Overwhelmed GPs & Rising “Health Consumerism” fuel Diagnostic Exam Surge & Long Wait Times
A growing trend of patients arriving at general practitioners wiht pre-persistent diagnoses and demands for specific tests is overwhelming family doctors and contributing to unnecessarily long wait times for specialist appointments and diagnostic imaging, according to Dr. Enzo Bozza of Belluno. “Our studies have become supermarkets,” Dr. Bozza told Corriere del Veneto, lamenting that patients often “think they can come to shop shopping based on what they read on the internet, to self-diagnosis.”
The situation is driving a surge in diagnostic requests, with estimates suggesting up to 40% of imaging tests - including CT scans and MRIs - are “inappropriate,” according to Nicoletta gandolfo, President of the Italian Society of Medical Radiology and Interventional. “They are excess or useless exams,” she stated.
Dr.Bozza, who cares for over 1,600 patients in the Belluno area, reports seeing 50-70 patients daily, with 80% arriving with specific requests. “They do not rely on me for the diagnosis, he already knows which specialists to consult and what exams to face,” he explained. This “health consumerism” leads patients to believe everything is serious and urgent, even when it isn’t, further exacerbating the strain on the system.

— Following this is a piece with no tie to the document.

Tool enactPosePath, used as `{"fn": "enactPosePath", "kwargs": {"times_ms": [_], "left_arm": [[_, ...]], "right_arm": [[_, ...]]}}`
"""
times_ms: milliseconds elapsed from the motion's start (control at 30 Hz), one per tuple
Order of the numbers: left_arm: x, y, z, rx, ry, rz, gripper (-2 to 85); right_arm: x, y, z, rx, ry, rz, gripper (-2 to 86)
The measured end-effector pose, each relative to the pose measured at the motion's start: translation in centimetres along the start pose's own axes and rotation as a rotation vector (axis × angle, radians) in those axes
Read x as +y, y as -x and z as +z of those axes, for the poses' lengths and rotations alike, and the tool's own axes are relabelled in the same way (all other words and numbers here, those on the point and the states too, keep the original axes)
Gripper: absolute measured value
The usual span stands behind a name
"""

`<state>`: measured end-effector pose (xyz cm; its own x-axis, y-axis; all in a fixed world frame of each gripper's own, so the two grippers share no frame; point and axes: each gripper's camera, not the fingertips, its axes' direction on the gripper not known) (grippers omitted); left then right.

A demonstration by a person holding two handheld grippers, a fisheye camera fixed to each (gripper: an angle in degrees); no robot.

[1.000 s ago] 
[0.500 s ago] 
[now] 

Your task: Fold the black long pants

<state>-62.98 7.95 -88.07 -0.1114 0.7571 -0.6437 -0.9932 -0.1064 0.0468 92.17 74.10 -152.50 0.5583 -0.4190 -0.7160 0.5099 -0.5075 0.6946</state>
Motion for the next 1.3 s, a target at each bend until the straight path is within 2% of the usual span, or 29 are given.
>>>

The pressure on GPs is compounded by limited resources and staffing. Faced with insistent patient demands, many doctors feel compelled to prescribe unnecessary tests to “avoid complaints,” as one physician explained. This, in turn, benefits private clinics offering “intramoenia” services – periods of free professional practice within public hospitals, paid for directly by the patient - and supplements the often-modest salaries provided by public health companies. As Dr. Bozza put it, “private clinics do Golden Affairs with the impatience of patients.”
The situation highlights a critical need to restore “dignity and tools to local medicine” and rebuild the relationship of trust between doctors and patients, emphasizing the importance of the GP’s role in discerning genuine medical needs and urgencies.